_Your objective_
Retype all of the data. Every line must match exactly.
======== Dataset extract ========
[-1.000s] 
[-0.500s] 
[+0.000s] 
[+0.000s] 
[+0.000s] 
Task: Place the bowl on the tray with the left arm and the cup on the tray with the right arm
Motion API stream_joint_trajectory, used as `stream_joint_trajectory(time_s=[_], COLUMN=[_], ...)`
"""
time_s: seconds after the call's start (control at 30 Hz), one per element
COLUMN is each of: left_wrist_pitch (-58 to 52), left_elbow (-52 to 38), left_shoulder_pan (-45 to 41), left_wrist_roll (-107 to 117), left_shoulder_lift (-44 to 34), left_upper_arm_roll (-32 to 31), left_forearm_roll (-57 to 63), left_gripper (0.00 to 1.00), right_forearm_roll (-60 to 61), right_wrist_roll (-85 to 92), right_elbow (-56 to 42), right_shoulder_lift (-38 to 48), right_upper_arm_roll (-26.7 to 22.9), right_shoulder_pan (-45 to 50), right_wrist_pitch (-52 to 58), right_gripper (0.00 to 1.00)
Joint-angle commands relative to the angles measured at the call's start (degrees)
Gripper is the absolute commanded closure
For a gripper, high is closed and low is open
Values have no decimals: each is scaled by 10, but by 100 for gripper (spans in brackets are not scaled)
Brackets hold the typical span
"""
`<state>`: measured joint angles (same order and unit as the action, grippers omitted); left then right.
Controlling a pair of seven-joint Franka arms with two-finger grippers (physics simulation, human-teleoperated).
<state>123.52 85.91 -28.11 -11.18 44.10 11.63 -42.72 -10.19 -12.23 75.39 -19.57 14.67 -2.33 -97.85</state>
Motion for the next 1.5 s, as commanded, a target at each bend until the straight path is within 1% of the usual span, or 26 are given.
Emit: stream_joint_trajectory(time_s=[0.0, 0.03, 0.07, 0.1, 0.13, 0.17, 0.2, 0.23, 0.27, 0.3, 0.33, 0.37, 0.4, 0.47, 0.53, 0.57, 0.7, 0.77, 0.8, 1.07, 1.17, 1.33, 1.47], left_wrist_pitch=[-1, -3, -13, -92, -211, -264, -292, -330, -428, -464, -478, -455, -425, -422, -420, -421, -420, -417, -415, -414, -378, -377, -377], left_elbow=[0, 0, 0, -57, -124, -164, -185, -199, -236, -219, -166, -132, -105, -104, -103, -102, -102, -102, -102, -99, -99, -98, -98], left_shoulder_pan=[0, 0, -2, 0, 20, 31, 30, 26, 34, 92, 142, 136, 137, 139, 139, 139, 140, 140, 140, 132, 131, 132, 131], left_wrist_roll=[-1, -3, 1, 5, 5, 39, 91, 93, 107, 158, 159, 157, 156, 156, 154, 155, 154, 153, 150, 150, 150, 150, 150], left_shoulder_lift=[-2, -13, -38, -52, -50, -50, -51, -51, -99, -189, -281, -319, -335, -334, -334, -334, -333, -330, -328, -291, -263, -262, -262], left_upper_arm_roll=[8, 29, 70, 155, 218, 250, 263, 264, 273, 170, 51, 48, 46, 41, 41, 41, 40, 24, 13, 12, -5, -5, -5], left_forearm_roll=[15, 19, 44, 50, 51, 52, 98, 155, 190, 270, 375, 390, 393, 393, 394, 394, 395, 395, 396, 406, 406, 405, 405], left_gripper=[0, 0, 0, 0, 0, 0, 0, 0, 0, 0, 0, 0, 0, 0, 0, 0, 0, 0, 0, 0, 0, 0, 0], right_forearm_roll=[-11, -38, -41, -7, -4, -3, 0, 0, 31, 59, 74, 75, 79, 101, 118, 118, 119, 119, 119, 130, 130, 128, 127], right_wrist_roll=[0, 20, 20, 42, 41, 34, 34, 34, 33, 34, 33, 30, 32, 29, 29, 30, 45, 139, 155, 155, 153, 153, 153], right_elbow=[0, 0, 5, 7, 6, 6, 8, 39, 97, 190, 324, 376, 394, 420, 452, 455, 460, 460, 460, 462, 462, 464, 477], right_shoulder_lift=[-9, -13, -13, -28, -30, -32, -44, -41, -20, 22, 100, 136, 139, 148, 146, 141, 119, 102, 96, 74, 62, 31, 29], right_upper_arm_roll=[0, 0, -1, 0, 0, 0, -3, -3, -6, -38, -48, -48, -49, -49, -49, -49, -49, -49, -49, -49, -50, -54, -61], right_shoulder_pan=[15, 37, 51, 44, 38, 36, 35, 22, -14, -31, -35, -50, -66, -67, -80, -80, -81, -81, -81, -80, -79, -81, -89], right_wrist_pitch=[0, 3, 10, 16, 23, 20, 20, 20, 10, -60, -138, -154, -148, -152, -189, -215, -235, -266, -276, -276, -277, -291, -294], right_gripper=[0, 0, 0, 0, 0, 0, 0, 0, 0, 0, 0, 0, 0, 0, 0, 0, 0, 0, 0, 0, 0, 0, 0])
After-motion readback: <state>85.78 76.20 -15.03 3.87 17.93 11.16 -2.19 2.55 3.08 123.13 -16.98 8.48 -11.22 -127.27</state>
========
_Solution below_
[-1.000s] 
[-0.500s] 
[+0.000s] 
[+0.000s] 
[+0.000s] 
Task: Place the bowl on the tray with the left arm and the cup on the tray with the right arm
Motion API stream_joint_trajectory, used as `stream_joint_trajectory(time_s=[_], COLUMN=[_], ...)`
"""
time_s: seconds after the call's start (control at 30 Hz), one per element
COLUMN is each of: left_wrist_pitch (-58 to 52), left_elbow (-52 to 38), left_shoulder_pan (-45 to 41), left_wrist_roll (-107 to 117), left_shoulder_lift (-44 to 34), left_upper_arm_roll (-32 to 31), left_forearm_roll (-57 to 63), left_gripper (0.00 to 1.00), right_forearm_roll (-60 to 61), right_wrist_roll (-85 to 92), right_elbow (-56 to 42), right_shoulder_lift (-38 to 48), right_upper_arm_roll (-26.7 to 22.9), right_shoulder_pan (-45 to 50), right_wrist_pitch (-52 to 58), right_gripper (0.00 to 1.00)
Joint-angle commands relative to the angles measured at the call's start (degrees)
Gripper is the absolute commanded closure
For a gripper, high is closed and low is open
Values have no decimals: each is scaled by 10, but by 100 for gripper (spans in brackets are not scaled)
Brackets hold the typical span
"""
`<state>`: measured joint angles (same order and unit as the action, grippers omitted); left then right.
Controlling a pair of seven-joint Franka arms with two-finger grippers (physics simulation, human-teleoperated).
<state>123.52 85.91 -28.11 -11.18 44.10 11.63 -42.72 -10.19 -12.23 75.39 -19.57 14.67 -2.33 -97.85</state>
Motion for the next 1.5 s, as commanded, a target at each bend until the straight path is within 1% of the usual span, or 26 are given.
Emit: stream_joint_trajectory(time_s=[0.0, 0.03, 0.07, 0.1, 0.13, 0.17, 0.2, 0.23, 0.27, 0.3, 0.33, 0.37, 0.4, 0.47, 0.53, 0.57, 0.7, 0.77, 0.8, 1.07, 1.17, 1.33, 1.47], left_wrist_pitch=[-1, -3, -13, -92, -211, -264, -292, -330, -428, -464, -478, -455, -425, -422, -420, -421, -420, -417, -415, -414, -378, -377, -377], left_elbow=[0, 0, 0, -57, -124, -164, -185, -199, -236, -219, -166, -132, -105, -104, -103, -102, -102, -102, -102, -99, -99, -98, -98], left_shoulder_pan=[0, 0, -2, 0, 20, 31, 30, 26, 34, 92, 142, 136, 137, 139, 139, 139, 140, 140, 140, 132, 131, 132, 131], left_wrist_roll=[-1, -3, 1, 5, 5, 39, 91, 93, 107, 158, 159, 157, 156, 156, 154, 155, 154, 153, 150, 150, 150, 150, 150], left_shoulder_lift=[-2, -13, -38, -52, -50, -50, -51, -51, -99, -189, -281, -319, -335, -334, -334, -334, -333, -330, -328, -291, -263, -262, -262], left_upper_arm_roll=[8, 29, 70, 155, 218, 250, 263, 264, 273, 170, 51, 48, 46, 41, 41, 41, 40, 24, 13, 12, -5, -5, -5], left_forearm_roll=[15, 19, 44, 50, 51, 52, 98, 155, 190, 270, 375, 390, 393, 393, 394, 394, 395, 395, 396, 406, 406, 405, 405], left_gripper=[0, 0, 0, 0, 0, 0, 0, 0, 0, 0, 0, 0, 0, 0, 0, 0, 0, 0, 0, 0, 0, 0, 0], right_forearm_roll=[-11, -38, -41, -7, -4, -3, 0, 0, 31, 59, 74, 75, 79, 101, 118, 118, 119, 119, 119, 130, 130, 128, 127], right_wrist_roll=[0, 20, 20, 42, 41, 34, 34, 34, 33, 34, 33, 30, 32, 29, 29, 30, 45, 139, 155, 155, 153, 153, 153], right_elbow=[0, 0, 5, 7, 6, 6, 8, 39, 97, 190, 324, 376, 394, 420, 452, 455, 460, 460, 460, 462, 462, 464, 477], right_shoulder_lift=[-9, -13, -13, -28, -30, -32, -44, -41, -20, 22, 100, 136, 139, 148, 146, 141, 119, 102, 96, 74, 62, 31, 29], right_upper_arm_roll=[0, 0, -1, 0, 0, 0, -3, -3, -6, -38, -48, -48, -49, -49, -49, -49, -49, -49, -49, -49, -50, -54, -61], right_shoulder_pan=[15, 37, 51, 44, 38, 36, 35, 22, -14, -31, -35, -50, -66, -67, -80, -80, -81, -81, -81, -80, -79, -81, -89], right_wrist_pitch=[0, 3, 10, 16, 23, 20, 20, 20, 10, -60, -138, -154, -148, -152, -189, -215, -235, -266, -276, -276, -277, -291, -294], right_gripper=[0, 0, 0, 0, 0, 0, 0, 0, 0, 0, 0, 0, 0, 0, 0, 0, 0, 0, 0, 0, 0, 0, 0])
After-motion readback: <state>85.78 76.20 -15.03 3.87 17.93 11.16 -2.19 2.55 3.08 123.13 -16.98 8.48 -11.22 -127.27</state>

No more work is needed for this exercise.